▶ **Problem to solve**:
All lines holding the string "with" should be copied from the data below.

▶ **Recorded information**:
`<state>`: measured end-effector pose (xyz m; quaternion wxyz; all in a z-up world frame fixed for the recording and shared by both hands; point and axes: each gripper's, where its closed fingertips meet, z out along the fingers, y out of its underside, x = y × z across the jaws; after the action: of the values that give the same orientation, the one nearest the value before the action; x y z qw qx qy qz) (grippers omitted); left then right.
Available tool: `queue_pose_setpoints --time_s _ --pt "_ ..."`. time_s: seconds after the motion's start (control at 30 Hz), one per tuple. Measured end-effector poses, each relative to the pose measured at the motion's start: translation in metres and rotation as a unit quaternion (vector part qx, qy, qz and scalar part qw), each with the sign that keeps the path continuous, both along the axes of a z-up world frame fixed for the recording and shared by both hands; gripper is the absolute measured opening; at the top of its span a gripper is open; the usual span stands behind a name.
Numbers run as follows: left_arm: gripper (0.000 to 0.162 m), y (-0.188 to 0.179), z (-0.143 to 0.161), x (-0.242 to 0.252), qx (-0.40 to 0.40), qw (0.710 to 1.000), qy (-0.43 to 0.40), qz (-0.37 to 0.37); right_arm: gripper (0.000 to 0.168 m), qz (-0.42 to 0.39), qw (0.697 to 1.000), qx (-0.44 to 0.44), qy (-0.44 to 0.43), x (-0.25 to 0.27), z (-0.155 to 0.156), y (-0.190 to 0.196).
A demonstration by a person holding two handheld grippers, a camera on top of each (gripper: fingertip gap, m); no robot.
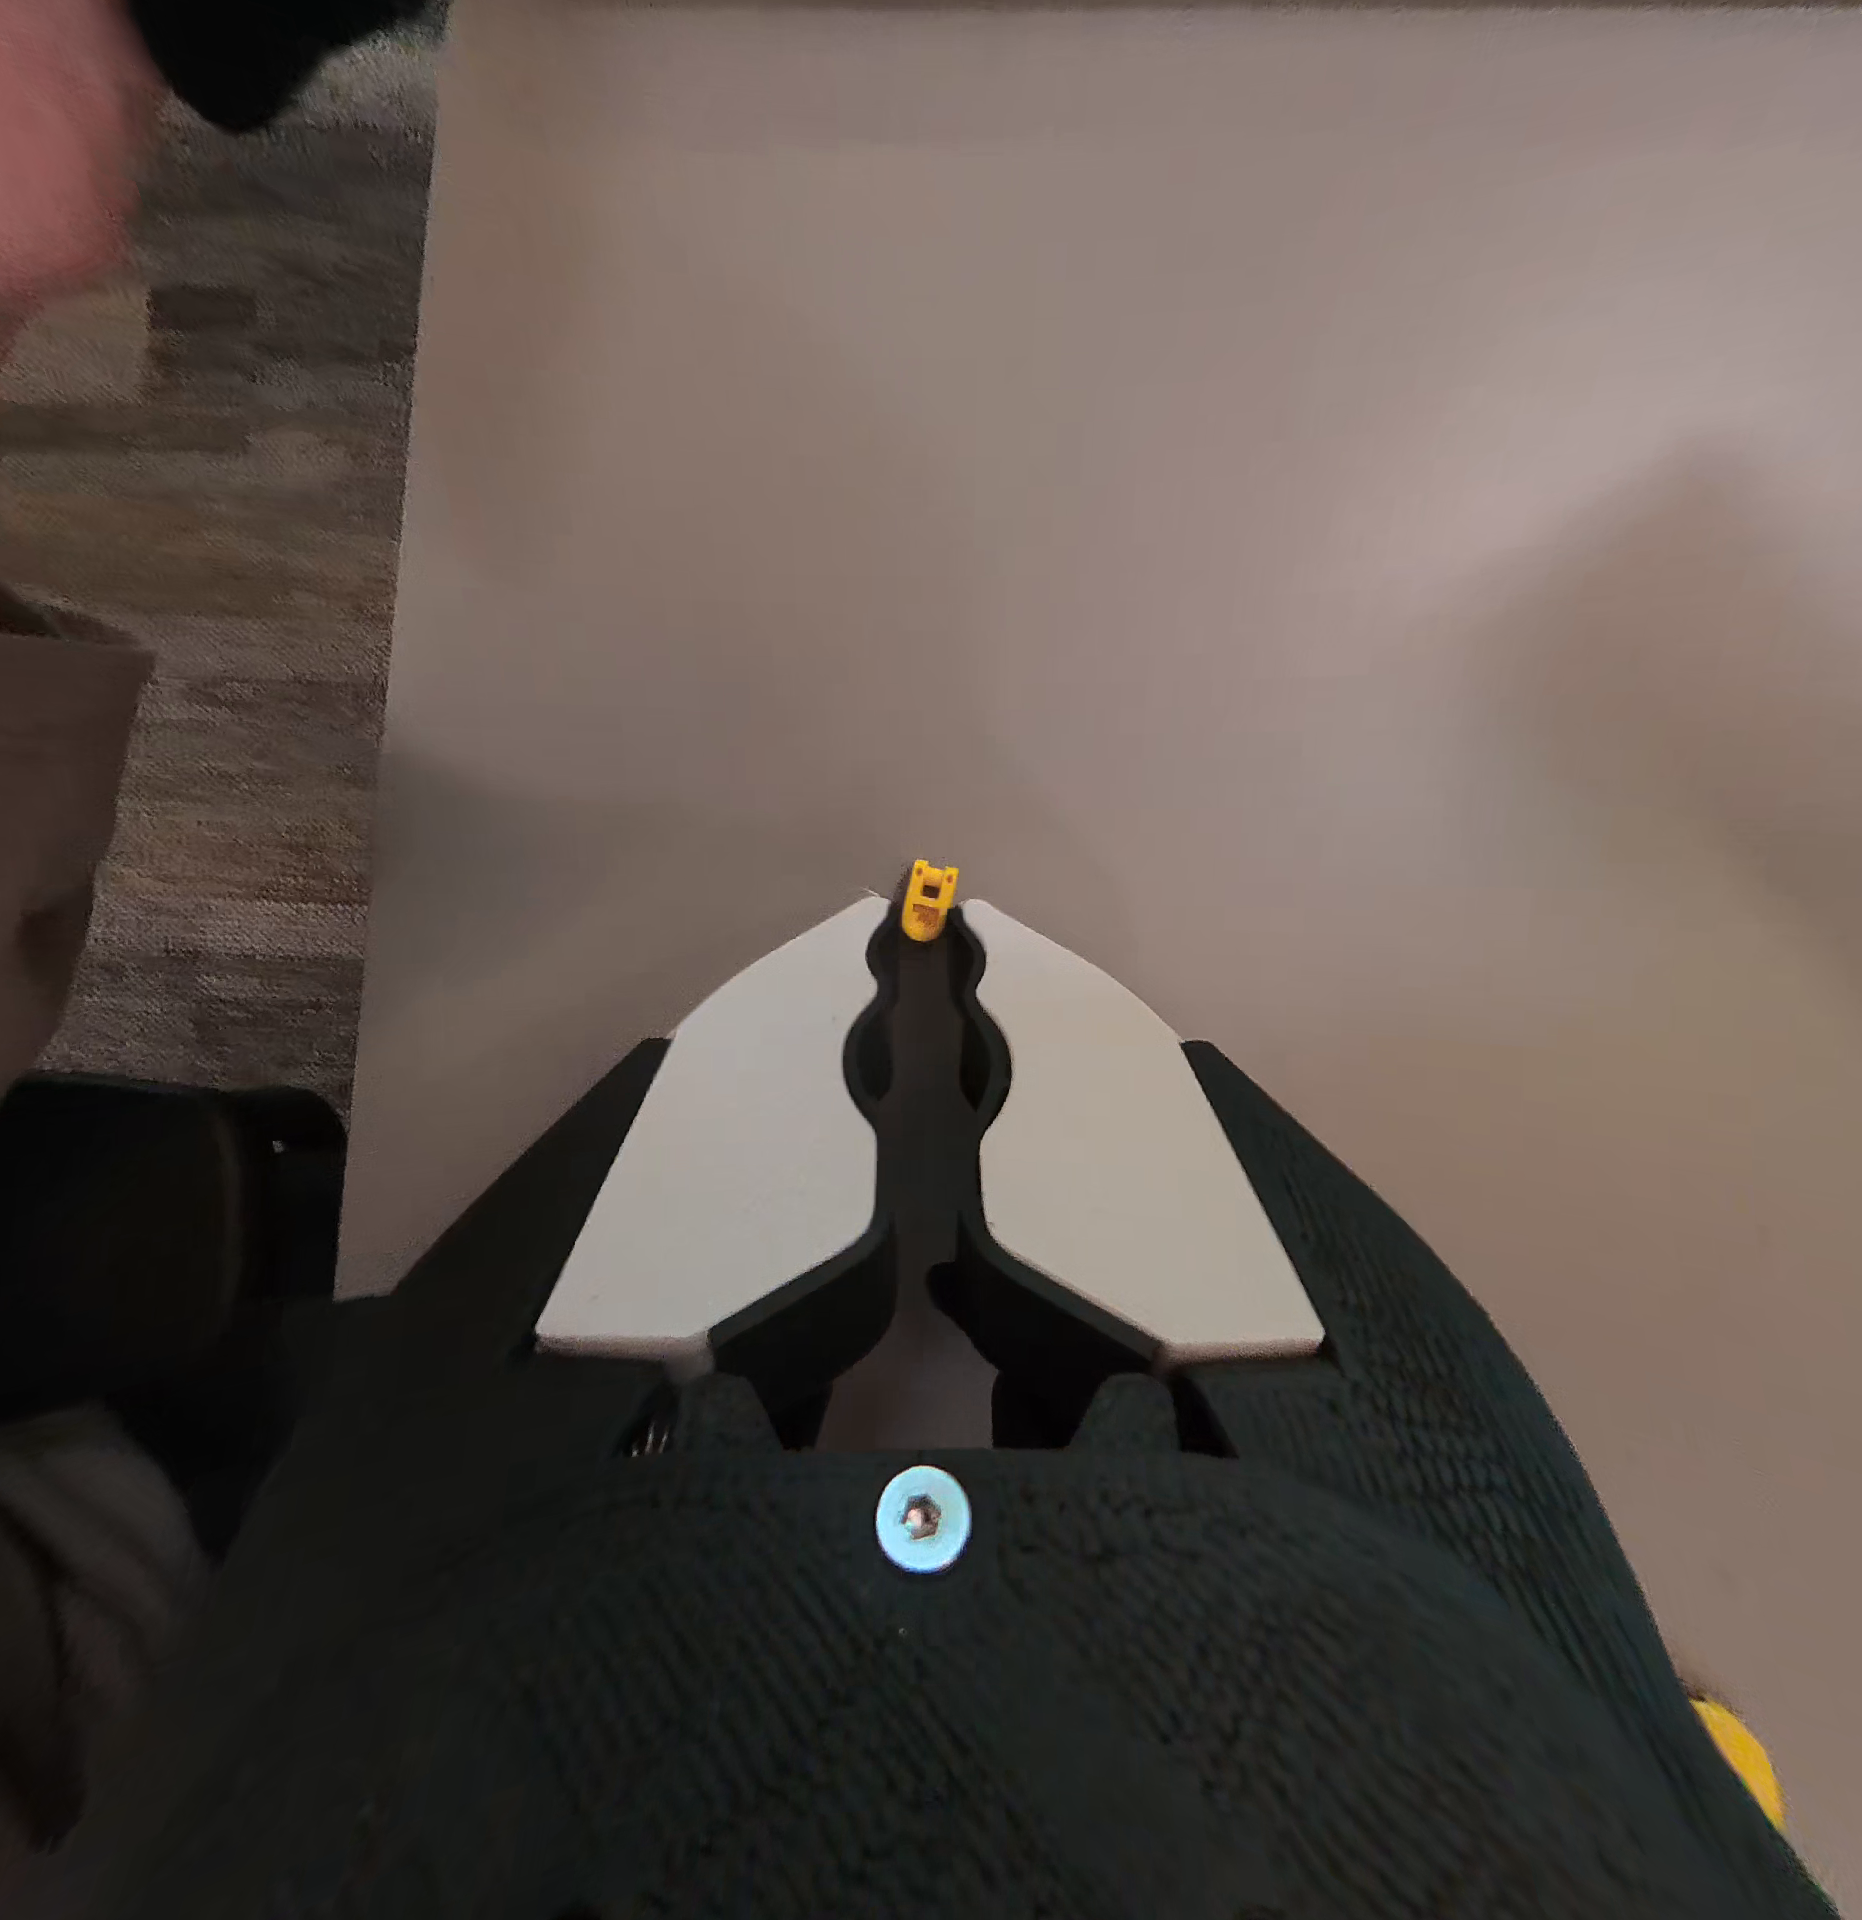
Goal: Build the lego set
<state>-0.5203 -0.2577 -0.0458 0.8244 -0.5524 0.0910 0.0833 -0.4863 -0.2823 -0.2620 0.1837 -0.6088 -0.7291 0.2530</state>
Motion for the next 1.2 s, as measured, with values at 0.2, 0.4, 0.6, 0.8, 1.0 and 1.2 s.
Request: queue_pose_setpoints --time_s 0.2,0.4,0.6,0.8,1.0,1.2 --pt "0.013 0.004 -0.006 0.0 -0.021 0.999 -0.023 -0.02 0.006 0.05 0.996 0.067 0.04 0.01 0.008 0.006" --pt "0.013 0.033 -0.037 0.041 -0.146 0.962 -0.123 -0.192 0.006 0.079 0.877 0.439 0.181 0.044 0.081 0.076" --pt "0.013 0.048 -0.045 0.1 -0.187 0.906 -0.172 -0.339 0.006 0.096 0.671 0.701 0.222 0.077 0.173 0.098" --pt "0.013 0.044 -0.032 0.125 -0.155 0.87 -0.202 -0.423 0.006 0.138 0.548 0.792 0.231 0.085 0.2 0.076" --pt "0.013 0.039 -0.023 0.125 -0.126 0.848 -0.236 -0.458 0.005 0.176 0.46 0.84 0.227 0.087 0.207 0.066" --pt "0.013 0.048 -0.031 0.114 -0.143 0.865 -0.238 -0.418 0.005 0.223 0.43 0.849 0.212 0.088 0.195 0.065"
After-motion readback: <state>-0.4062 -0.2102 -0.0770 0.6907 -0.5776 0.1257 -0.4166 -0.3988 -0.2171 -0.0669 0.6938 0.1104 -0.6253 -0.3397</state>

▶ **Written response**:
Available tool: `queue_pose_setpoints --time_s _ --pt "_ ..."`. time_s: seconds after the motion's start (control at 30 Hz), one per tuple. Measured end-effector poses, each relative to the pose measured at the motion's start: translation in metres and rotation as a unit quaternion (vector part qx, qy, qz and scalar part qw), each with the sign that keeps the path continuous, both along the axes of a z-up world frame fixed for the recording and shared by both hands; gripper is the absolute measured opening; at the top of its span a gripper is open; the usual span stands behind a name.
Motion for the next 1.2 s, as measured, with values at 0.2, 0.4, 0.6, 0.8, 1.0 and 1.2 s.

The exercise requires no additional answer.